**TASK REQUIREMENTS:** Could you output each line of the data that follows exactly?

**AVAILABLE DATA:**

···

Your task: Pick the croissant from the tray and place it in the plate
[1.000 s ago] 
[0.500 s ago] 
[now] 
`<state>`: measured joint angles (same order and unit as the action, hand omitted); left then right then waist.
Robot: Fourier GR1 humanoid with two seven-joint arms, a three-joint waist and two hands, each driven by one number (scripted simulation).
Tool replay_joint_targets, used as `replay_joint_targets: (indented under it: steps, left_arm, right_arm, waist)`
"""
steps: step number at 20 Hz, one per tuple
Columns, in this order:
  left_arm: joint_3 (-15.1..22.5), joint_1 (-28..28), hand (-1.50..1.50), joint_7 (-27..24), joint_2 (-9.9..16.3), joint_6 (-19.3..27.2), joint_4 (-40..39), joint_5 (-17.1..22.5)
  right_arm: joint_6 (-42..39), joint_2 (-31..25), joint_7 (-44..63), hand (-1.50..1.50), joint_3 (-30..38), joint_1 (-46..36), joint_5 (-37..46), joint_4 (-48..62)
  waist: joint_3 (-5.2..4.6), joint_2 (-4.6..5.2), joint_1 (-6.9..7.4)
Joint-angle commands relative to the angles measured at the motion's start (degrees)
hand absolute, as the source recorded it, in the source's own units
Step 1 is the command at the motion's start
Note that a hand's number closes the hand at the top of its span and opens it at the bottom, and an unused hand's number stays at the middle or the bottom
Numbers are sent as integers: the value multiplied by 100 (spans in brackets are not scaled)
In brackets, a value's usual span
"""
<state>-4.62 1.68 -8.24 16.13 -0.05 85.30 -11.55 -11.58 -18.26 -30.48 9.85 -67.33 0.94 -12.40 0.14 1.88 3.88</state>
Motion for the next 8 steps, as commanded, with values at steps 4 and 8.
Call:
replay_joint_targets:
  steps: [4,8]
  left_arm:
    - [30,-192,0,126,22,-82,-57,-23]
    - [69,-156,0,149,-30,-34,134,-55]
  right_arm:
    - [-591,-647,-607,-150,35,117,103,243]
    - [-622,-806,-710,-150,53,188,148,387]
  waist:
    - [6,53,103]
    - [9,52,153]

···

**TASK RESULT:**
Your task: Pick the croissant from the tray and place it in the plate
[1.000 s ago] 
[0.500 s ago] 
[now] 
`<state>`: measured joint angles (same order and unit as the action, hand omitted); left then right then waist.
Robot: Fourier GR1 humanoid with two seven-joint arms, a three-joint waist and two hands, each driven by one number (scripted simulation).
Tool replay_joint_targets, used as `replay_joint_targets: (indented under it: steps, left_arm, right_arm, waist)`
"""
steps: step number at 20 Hz, one per tuple
Columns, in this order:
  left_arm: joint_3 (-15.1..22.5), joint_1 (-28..28), hand (-1.50..1.50), joint_7 (-27..24), joint_2 (-9.9..16.3), joint_6 (-19.3..27.2), joint_4 (-40..39), joint_5 (-17.1..22.5)
  right_arm: joint_6 (-42..39), joint_2 (-31..25), joint_7 (-44..63), hand (-1.50..1.50), joint_3 (-30..38), joint_1 (-46..36), joint_5 (-37..46), joint_4 (-48..62)
  waist: joint_3 (-5.2..4.6), joint_2 (-4.6..5.2), joint_1 (-6.9..7.4)
Joint-angle commands relative to the angles measured at the motion's start (degrees)
hand absolute, as the source recorded it, in the source's own units
Step 1 is the command at the motion's start
Note that a hand's number closes the hand at the top of its span and opens it at the bottom, and an unused hand's number stays at the middle or the bottom
Numbers are sent as integers: the value multiplied by 100 (spans in brackets are not scaled)
In brackets, a value's usual span
"""
<state>-4.62 1.68 -8.24 16.13 -0.05 85.30 -11.55 -11.58 -18.26 -30.48 9.85 -67.33 0.94 -12.40 0.14 1.88 3.88</state>
Motion for the next 8 steps, as commanded, with values at steps 4 and 8.
Call:
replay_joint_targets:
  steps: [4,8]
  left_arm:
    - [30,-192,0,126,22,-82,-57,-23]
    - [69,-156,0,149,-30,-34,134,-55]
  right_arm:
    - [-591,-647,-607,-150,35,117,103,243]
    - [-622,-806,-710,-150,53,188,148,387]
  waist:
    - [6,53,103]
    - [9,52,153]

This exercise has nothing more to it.